- EXERCISE BRIEF -
Whenever a line below includes the string "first", show it.

----

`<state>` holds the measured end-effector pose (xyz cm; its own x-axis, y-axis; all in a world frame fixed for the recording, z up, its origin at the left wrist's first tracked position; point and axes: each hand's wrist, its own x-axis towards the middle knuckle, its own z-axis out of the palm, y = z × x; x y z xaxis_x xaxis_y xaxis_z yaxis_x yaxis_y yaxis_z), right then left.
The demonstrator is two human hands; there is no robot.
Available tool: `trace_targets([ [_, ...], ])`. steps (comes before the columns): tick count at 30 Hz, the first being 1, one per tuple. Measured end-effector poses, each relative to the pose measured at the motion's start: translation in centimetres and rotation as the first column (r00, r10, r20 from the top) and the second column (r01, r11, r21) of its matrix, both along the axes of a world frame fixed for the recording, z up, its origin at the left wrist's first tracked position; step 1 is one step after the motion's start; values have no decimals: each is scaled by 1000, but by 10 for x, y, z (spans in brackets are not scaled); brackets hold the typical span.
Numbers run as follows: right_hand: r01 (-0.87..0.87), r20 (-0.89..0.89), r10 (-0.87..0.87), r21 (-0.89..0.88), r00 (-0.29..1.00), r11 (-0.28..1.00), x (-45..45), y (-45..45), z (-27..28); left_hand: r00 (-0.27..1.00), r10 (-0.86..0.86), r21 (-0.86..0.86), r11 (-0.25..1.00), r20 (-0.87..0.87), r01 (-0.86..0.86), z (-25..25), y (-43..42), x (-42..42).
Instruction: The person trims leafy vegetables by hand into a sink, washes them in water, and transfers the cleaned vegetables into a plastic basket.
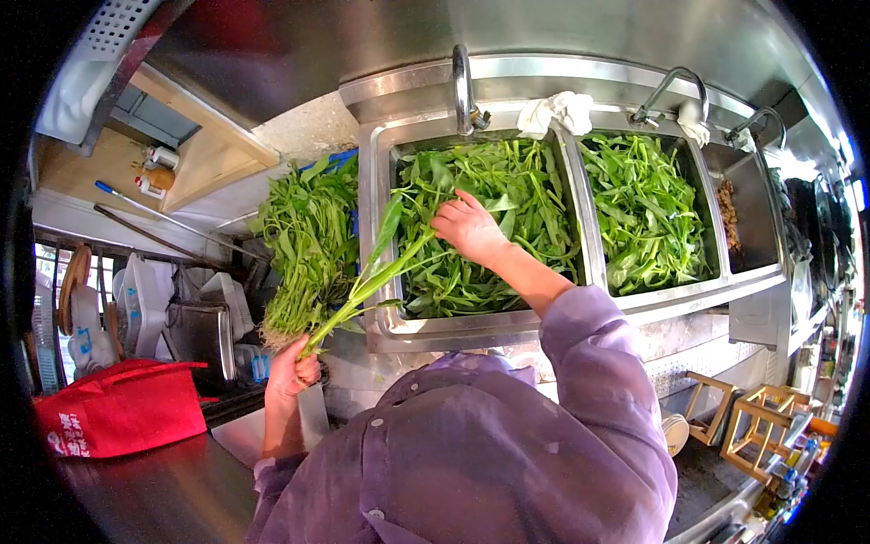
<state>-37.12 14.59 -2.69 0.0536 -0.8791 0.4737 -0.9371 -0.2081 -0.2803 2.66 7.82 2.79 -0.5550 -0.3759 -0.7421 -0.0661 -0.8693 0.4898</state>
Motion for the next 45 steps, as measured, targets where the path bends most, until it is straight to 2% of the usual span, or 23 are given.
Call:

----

- WRITTEN ANSWER -
`<state>` holds the measured end-effector pose (xyz cm; its own x-axis, y-axis; all in a world frame fixed for the recording, z up, its origin at the left wrist's first tracked position; point and axes: each hand's wrist, its own x-axis towards the middle knuckle, its own z-axis out of the palm, y = z × x; x y z xaxis_x xaxis_y xaxis_z yaxis_x yaxis_y yaxis_z), right then left.
Available tool: `trace_targets([ [_, ...], ])`. steps (comes before the columns): tick count at 30 Hz, the first being 1, one per tuple. Measured end-effector poses, each relative to the pose measured at the motion's start: translation in centimetres and rotation as the first column (r00, r10, r20 from the top) and the second column (r01, r11, r21) of its matrix, both along the axes of a world frame fixed for the recording, z up, its origin at the left wrist's first tracked position; step 1 is one step after the motion's start; values have no decimals: each is scaled by 1000, but by 10 for x, y, z (spans in brackets are not scaled); brackets hold the typical span.

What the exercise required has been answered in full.